Content neutral refers to laws that apply to all expression without regard to the substance or message of the expression.
Such laws generally regulate only the time, place, and manner of speech in contrast to content-based laws, which regulate speech based on content. This distinction is important in First Amendment cases because courts hold content-based laws to strict scrutiny — the highest form of judicial review — while holding content-neutral laws only to intermediate, or mid-level, scrutiny.
Content-neutral laws are often found to be constitutional
Often, the distinction is outcome determinative, as many content-based laws are struck down, but many content-neutral laws survive judicial inquiry.
Reviewing courts often label a law as content based or content neutral by determining whether the government passed the law in order to suppress expression.
The Supreme Court explained in Ward v. Rock Against Racism (1989) that “the principal inquiry in determining content neutrality, in speech cases generally . . . is whether the government has adopted a regulation of speech because of disagreement with the message it conveys.”

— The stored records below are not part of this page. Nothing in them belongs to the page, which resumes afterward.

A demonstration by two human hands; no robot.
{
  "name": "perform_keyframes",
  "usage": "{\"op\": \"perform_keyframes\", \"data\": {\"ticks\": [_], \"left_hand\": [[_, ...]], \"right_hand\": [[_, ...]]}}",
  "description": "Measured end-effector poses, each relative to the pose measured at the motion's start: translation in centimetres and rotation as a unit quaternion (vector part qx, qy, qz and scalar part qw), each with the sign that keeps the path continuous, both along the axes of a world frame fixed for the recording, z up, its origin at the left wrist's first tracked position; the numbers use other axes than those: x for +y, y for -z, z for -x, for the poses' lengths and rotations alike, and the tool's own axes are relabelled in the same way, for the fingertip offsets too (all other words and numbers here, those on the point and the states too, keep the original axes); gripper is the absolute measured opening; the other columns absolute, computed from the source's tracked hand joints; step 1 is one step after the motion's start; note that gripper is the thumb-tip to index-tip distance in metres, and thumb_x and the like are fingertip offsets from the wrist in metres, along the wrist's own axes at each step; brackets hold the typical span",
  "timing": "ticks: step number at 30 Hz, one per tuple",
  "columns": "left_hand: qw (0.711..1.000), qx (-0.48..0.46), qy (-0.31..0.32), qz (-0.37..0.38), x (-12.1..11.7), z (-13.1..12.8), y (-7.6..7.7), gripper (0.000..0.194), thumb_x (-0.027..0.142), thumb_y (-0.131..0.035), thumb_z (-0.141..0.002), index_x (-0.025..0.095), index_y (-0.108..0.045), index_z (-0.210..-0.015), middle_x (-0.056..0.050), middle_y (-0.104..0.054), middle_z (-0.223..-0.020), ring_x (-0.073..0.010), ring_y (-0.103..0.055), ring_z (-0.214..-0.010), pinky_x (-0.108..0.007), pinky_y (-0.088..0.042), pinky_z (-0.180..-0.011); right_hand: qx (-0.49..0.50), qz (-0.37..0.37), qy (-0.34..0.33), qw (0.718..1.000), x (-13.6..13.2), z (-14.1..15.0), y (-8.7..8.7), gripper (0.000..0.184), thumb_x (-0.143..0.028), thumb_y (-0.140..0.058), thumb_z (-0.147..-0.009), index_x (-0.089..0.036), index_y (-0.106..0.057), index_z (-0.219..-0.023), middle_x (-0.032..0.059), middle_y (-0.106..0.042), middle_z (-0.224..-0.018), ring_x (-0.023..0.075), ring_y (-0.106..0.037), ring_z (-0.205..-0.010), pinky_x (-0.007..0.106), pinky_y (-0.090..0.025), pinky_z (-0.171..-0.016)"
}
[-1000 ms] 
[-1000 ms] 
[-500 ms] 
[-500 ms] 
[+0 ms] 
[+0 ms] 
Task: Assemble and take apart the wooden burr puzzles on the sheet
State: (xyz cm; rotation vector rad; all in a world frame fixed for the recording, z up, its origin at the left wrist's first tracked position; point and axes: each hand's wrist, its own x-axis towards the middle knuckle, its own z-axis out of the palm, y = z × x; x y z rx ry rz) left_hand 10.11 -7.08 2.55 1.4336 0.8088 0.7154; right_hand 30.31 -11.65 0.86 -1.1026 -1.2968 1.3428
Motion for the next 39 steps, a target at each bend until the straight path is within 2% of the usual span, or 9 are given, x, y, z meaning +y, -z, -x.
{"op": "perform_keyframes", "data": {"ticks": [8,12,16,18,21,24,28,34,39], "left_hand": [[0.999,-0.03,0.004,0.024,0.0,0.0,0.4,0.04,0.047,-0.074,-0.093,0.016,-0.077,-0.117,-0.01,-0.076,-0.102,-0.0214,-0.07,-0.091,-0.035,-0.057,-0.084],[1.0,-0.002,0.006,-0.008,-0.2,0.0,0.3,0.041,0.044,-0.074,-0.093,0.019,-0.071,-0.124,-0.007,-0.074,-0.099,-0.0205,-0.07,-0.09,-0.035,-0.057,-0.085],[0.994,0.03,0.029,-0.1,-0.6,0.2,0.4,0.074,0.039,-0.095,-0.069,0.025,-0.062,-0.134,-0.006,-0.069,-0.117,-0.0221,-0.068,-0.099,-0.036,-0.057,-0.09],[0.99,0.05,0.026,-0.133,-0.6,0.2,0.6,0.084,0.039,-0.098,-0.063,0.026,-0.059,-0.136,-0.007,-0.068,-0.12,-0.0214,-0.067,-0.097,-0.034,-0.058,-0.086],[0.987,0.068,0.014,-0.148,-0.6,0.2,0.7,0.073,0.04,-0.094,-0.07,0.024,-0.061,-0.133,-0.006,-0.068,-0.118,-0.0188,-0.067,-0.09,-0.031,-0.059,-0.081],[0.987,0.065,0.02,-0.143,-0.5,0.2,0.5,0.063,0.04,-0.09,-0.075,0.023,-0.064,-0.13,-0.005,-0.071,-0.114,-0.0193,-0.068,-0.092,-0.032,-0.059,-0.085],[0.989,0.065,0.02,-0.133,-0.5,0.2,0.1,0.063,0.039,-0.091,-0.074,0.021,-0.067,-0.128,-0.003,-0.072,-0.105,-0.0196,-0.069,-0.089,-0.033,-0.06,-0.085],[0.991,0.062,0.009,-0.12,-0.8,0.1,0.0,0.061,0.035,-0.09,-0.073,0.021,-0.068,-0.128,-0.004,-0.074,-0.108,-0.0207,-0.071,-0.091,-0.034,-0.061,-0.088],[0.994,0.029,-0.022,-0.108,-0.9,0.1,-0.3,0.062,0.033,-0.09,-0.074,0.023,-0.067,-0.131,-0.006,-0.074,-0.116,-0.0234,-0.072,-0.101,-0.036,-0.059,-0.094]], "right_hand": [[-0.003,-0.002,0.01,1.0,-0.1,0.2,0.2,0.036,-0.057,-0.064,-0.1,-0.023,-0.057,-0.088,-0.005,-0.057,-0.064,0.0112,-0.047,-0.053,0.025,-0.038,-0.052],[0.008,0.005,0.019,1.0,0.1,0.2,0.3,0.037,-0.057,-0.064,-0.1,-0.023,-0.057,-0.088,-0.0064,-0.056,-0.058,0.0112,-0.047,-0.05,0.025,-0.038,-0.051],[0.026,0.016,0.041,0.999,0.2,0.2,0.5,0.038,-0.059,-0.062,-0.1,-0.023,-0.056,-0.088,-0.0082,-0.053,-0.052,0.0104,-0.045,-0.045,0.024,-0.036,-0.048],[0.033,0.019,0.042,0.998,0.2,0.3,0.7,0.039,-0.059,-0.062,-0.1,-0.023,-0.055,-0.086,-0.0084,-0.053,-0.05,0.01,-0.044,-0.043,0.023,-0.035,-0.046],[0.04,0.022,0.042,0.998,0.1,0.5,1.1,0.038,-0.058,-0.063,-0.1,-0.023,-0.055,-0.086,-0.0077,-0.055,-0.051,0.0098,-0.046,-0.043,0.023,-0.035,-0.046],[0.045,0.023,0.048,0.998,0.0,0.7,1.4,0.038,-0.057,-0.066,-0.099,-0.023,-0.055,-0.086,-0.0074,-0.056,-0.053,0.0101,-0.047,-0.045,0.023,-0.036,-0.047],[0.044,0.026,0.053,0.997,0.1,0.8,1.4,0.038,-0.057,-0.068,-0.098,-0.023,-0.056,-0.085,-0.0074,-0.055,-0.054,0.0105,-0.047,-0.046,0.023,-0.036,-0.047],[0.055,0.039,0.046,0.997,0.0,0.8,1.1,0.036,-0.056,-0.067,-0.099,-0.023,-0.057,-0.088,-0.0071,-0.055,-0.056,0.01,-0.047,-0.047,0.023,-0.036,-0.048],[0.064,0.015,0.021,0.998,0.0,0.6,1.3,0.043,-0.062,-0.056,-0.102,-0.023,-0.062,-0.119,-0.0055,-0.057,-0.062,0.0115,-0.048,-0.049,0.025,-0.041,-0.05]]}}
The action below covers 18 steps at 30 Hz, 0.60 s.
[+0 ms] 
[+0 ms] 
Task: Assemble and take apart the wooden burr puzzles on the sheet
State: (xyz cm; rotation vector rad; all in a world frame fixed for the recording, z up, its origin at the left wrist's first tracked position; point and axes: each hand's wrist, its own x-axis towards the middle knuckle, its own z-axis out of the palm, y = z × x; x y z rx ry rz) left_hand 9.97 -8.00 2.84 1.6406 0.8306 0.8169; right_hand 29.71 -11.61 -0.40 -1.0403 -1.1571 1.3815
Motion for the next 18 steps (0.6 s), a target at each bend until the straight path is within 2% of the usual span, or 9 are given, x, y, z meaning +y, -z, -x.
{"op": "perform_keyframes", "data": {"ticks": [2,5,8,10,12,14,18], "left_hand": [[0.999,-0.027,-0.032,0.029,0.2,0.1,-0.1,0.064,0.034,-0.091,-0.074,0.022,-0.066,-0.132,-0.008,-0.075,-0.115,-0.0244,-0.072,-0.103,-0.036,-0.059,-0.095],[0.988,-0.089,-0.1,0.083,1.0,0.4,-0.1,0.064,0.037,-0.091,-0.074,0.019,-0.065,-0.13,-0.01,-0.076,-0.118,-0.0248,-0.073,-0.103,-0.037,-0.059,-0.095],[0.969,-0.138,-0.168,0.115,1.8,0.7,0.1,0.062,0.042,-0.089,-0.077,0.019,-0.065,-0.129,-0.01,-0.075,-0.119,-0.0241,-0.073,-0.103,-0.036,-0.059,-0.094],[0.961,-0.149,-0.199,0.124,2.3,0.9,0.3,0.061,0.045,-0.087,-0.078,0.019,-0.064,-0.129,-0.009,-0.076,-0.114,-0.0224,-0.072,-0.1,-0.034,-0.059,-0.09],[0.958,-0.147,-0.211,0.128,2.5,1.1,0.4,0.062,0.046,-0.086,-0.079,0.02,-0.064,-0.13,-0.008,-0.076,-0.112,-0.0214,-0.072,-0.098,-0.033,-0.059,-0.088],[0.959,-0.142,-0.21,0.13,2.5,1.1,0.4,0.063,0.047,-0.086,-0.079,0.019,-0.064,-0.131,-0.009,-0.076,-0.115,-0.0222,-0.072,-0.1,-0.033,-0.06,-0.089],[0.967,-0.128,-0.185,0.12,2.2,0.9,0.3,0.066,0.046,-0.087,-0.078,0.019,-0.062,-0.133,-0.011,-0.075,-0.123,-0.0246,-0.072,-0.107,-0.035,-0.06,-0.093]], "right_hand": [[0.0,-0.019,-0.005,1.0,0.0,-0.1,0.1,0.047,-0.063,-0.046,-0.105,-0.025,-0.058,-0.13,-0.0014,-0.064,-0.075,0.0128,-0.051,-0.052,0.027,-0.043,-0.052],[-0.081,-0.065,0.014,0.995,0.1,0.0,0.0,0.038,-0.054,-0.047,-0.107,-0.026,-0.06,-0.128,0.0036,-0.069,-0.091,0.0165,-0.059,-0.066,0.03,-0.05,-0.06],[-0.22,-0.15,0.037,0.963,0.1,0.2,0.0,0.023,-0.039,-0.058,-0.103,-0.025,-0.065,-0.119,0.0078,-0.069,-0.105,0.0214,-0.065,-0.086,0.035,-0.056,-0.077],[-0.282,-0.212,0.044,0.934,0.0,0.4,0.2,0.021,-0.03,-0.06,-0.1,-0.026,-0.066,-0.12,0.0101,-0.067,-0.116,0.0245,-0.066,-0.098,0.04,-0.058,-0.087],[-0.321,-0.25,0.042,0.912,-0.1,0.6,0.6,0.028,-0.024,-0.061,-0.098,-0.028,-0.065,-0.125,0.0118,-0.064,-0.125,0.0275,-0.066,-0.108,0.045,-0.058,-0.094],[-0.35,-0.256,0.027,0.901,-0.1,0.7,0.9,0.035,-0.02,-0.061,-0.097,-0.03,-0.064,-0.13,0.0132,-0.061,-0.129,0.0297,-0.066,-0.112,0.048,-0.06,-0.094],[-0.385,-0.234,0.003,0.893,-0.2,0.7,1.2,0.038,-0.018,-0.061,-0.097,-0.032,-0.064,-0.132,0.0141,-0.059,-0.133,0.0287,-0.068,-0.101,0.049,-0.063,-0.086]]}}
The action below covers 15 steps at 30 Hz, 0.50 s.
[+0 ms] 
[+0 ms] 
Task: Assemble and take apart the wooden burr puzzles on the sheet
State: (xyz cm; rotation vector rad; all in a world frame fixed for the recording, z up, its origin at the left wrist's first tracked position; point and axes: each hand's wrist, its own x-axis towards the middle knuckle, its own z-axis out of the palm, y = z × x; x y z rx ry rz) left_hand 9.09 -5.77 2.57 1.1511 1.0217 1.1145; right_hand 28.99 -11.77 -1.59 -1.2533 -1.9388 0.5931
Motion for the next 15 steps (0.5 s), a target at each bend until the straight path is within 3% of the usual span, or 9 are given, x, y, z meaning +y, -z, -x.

Content-neutral laws must regulate speech without reference to the speech’s substance, be narrowly tailored, and leave open alternative avenues of expression.
Examples of content-neutral laws that have been upheld
Examples deemed content neutral by the Supreme Court include:
- a National Park Service regulation prohibiting camping (including as a form of protest) in certain federal parks, determined in Clark v. Community for Creative Non-Violence (1984);
- a city park permitting scheme requiring advance application for gatherings of more than 50 individuals, in Thomas v. Chicago Park District (2002); and
- a Minnesota rule prohibiting the sale or distribution of any merchandise, including printed material, in parks, in Heffron v. International Society for Krishna Consciousness (1981).